Susan from San Diego's "Ultimate Sourdough"

 

Last week, I baked Susan from San Diego's “Original Sourdough.” My description can be found at:

http://tfl.thefreshloaf.com/node/11321/susan-san-diego039s-quotoriginal-sourdoughquot

Susan also shared her formula for her “Ultimate Sourdough,” which has replaced the “Original Sourdough” as her personal favorite, I gather. The “Original Sourdough” was so good, it was hard to imagine a bread that would outdo it, and I was tempted to just make it again. But I thought the other deserved a try. So, this week, I baked Susan's “Ultimate Sourdough” - again, with some variations I will describe.

Susan's formula for her “Ultimate Sourdough” is described in her blog, here:

http://www.thefreshloaf.com/node/6927/well-i-finally-did-it

Susan's formula makes “one small boule.” I doubled the recipe. I wanted to make two boules, one to bake after overnight cold retardation, as I did with the “Original Sourdough.” I also added a bit more WW flour than Susan called for and used a different mixing and fermentation approach.

 

 

Ingredients

 

Active 65% hydration starter

24 gms

Water

350 gms

KAF White Whole Wheat Flour

75 gms

KAF Bread Flour

425 gms

Sea Salt

10 gms

 

Procedures

  1. I dissolved the starter in the water in a large bowl.

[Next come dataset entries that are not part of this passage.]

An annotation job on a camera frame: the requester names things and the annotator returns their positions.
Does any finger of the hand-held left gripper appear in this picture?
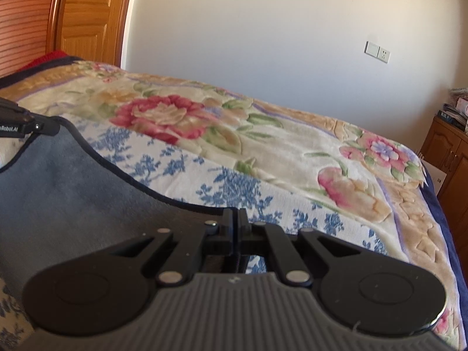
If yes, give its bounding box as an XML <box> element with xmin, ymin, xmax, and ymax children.
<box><xmin>18</xmin><ymin>111</ymin><xmax>61</xmax><ymax>138</ymax></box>

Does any white cardboard box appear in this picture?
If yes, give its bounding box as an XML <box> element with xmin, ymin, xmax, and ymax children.
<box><xmin>424</xmin><ymin>159</ymin><xmax>448</xmax><ymax>195</ymax></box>

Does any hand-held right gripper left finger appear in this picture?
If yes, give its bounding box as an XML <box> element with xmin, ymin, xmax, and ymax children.
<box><xmin>107</xmin><ymin>208</ymin><xmax>238</xmax><ymax>288</ymax></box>

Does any stack of books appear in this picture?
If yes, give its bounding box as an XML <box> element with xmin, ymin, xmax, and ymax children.
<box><xmin>437</xmin><ymin>104</ymin><xmax>468</xmax><ymax>133</ymax></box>

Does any wooden cabinet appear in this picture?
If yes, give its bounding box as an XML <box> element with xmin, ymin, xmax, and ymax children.
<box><xmin>419</xmin><ymin>116</ymin><xmax>468</xmax><ymax>264</ymax></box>

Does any red pillow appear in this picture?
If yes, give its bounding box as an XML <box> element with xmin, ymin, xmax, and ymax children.
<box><xmin>21</xmin><ymin>49</ymin><xmax>71</xmax><ymax>71</ymax></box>

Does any white blue-flowered bed sheet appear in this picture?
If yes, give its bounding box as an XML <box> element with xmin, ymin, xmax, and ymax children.
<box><xmin>0</xmin><ymin>122</ymin><xmax>390</xmax><ymax>351</ymax></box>

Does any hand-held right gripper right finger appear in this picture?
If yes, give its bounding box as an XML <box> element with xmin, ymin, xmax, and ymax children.
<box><xmin>238</xmin><ymin>208</ymin><xmax>367</xmax><ymax>288</ymax></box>

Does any floral plush blanket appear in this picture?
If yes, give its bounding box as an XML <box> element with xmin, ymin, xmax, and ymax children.
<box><xmin>0</xmin><ymin>58</ymin><xmax>462</xmax><ymax>349</ymax></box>

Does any grey-blue towel with dark trim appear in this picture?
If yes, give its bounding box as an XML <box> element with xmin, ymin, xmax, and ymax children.
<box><xmin>0</xmin><ymin>116</ymin><xmax>235</xmax><ymax>295</ymax></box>

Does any wooden panel door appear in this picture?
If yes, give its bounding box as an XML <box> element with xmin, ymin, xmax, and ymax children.
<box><xmin>47</xmin><ymin>0</ymin><xmax>142</xmax><ymax>68</ymax></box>

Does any slatted wooden headboard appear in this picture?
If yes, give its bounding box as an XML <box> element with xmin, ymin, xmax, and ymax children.
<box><xmin>0</xmin><ymin>0</ymin><xmax>62</xmax><ymax>78</ymax></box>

  2. Both flours were added to the water and mixed thoroughly.

  3. The bowl was covered tightly and the dough was allowed to rest (autolyse) for 60 minutes.

  4. The salt was then added and folded into the dough using a flexible dough scraper.

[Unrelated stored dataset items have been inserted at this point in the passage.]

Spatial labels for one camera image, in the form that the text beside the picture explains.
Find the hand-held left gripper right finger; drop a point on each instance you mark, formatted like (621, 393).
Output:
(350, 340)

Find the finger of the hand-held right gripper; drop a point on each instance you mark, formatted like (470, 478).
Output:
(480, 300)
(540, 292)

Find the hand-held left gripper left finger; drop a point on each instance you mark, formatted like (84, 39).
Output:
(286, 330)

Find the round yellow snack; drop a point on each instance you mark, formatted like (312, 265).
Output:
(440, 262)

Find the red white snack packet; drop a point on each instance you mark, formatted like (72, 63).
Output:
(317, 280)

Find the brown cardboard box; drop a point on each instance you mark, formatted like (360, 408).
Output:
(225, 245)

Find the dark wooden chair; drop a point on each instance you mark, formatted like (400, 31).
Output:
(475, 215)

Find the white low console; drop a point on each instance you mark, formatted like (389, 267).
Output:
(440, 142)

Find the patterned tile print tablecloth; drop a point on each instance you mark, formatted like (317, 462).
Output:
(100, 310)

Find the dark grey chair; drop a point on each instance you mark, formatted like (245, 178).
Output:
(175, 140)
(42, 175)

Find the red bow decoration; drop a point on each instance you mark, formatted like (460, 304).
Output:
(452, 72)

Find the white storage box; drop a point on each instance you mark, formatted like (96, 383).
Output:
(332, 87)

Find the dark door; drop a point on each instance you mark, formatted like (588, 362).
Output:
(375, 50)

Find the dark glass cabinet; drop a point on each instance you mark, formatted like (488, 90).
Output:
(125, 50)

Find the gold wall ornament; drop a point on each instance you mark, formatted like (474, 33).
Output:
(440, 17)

  5. After a 20 minutes rest, the dough was stretched and folded in the bowl for 20 strokes. This was repeated twice more at 20 minute intervals.

  6. The dough was then transferred to a lightly oiled 2 liter glass measuring “cup” with a tightly fitting plastic cover and allowed to ferment, undisturbed, until doubled. (10 hours, overnight).

  7. The next morning, the dough was very soft, puffy and full of bubbles. I divided it into two equal pieces, gently rounded them, and allowed them to rest for 10 minutes.

  8. The pieces were then formed into boules and placed in well-floured coiled reed brotforms, each of which was then placed in a food-grade plastic bag.

  9. At this point, one loaf was allowed to proof on the bench, and the other was placed in the refrigerator to retard until the next day.

  10. The first loaf was allowed to expand by about 75% (3 hours).

  11. The oven was preheated to 500F, with a baking stone in place for1 hour.

  12. The loaf was transferred to a peel dusted with semolina, transferred to the baking stone and covered with a stainless steel bowl preheated with hot tap water. The oven was turned down to 460F.

  13. After 15 minutes, the bowl was removed. The loaf was baked for another 10 minutes, then left in the turned-off oven with the door ajar for another 5 minutes to dry the crust.

The retarded loaf was baked the next day. It was allowed to proof in a warm (75F) place for 4 hours. It was baked covered for 12 minutes, then another 15 minutes uncovered. It rested in the turned off oven for 10 minutes.

Susan's Ultimate Sourdough (Not retarded)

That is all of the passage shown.